Гамелен уныло молчал. Сил на то, чтобы собраться, сконцентрироваться, не было. Страшно болела голова. Видимо те, кому был поручен захват в Париже, решили перестраховаться и припечатать его как следует. То, что вокруг наблюдал Дидье, тоже особой радости не приносило.

– Что – нет настроения, мсье? – с циничным видом оскалился фон Репель. – Как я вас понимаю! Окажись я на вашем месте, я тоже, наверное, затосковал бы. Но так уж устроена жизнь: одной из двух противоборствующих сторон всегда суждено проиграть. Так происходит все вокруг нас: начиная от игры в шахматы и заканчивая грандиозным сражением. А где-то между двумя этими крайностями находимся мы с вами, мсье Гамелен. И я вам скажу – это далеко не худший вариант. Вы сделали свой ход и проиграли. Я сделал ход – и выиграл.

Француз безмолвствовал. Да и что тут можно было сказать? Пока не спрашивают конкретно, можно и помолчать.

Он приподнял голову и уставился на противоположную стену. Вот здесь можно было и удивиться, поскольку одна-единственная деталь интерьера кабинета контрастировала со всем остальным. По сравнению со спартанской обстановкой, где все было призвано способствовать продуктивной работе с допрашиваемыми, она выпадала из общего ряда. На стене висела небольшая, яркая картинка, изображавшая центр города Дрездена в восемнадцатом веке. Здания в стиле барокко, нарядная и праздничная толпа во время какого-то городского праздника, синее небо – все это настраивало на мажорный лад. Гамелен вспомнил этот вид.
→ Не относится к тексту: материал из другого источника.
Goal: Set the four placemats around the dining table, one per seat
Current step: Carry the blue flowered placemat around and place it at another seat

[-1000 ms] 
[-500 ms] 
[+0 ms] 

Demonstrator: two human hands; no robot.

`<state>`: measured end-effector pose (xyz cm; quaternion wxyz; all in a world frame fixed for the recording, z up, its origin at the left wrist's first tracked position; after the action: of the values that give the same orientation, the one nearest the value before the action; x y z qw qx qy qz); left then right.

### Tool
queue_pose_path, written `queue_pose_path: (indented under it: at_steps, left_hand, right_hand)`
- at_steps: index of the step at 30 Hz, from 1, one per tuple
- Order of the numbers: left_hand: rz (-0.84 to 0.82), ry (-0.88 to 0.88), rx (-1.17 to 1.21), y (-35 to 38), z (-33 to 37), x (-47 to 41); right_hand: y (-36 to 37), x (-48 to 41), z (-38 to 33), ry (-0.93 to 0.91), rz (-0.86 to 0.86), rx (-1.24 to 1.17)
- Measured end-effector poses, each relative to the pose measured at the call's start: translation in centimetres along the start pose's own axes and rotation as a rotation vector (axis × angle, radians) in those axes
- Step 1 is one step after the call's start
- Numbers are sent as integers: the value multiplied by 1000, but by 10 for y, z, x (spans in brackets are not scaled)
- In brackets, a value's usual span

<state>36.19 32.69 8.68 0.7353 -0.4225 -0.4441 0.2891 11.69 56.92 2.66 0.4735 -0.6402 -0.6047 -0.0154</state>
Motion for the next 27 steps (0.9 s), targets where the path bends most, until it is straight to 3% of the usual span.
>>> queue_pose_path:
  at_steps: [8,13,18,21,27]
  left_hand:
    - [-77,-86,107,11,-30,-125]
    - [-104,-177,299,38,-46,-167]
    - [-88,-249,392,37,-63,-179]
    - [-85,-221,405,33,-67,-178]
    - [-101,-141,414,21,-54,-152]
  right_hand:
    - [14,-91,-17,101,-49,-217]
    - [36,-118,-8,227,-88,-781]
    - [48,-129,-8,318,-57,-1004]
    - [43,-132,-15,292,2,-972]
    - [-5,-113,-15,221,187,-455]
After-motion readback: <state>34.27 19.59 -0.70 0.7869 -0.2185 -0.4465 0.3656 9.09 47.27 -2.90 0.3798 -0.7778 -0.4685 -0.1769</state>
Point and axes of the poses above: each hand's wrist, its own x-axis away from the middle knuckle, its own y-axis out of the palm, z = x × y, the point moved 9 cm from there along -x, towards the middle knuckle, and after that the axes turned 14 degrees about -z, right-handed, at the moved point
Незадолго до войны, в тринадцатом году ему довелось быть в Дрездене, и он будто перенесся в то лето, вспомнил и огромный купол церкви Фрауэнкирхе и...

– Любуетесь? – поймал его взгляд фон Репель. – Наверное, удивляетесь, что делает тут эта картинка? Она осталась от моего предшественника. Человек он был хороший, ответственный и любил комфорт. Даже в таких помещениях он старался создать некий уют. Я, придя сюда, многое убрал, а вот до этой вещи как-то все не доходят руки. А может быть, и оставить ее? Что скажете?

– Не знаю...

– В общем, так, мсье, давайте перейдем непосредственно к делу. Предлагаю сотрудничество, – фон Репель направил свет лампы в лицо пленнику.

– Что? – вскинул голову Гамелен. Несмотря на испуг, он презрительно хмыкнул. – Не по адресу обратились. Я французский офицер и лучше умру, чем буду сотрудничать с врагом. Мои предки столетиями стояли на страже интересов Франции. Можете и не пытаться заманить меня на скользкий путь предательства! – не без патетики высказался Дидье.

– Впечатляет, нечего сказать, – ехидно произнес фон Репель. – Право, мне стоило бы пригласить сюда зрителей и взимать с них плату за просмотр столь высокохудожественного исполнения. К сожалению, специфика нашего ведомства не позволяет мне сделать этого. А жаль! Не смешите меня: для вашей «прекрасной Франции» вы – предатель!

– О чем это вы?

– А вот смотрите – номер «Пари суар», где черным по белому написано о том, что капитан Гамелен сбежал к германцам с секретными документами.

– Что это? – хмуро спросил француз. – Очередная уловка? Поищите кого-то другого, кто станет плясать под вашу дудку.

– Ну, зачем же? Мы не настолько глупы, чтобы подсовывать вам какую-то грубо сляпанную фальшивку. Этим грешит скорее ваша контрразведка.

Гамелен взял со стола газету и ужаснулся. Да, это была правда.

В этот момент раздался резкий звук телефона. Дидье, у которого нервы были напряжены до предела, вздрогнул. Уж слишком много всего свалилось на него в последнее время. В голове, словно стеклышки калейдоскопа, мелькали недавние события: бомбардировка Парижа, русский поручик, театр, танцовщица, удар по голове... Он поморщился, глядя, как офицер с явным неудовольствием из-за прерванной «беседы» снимает трубку.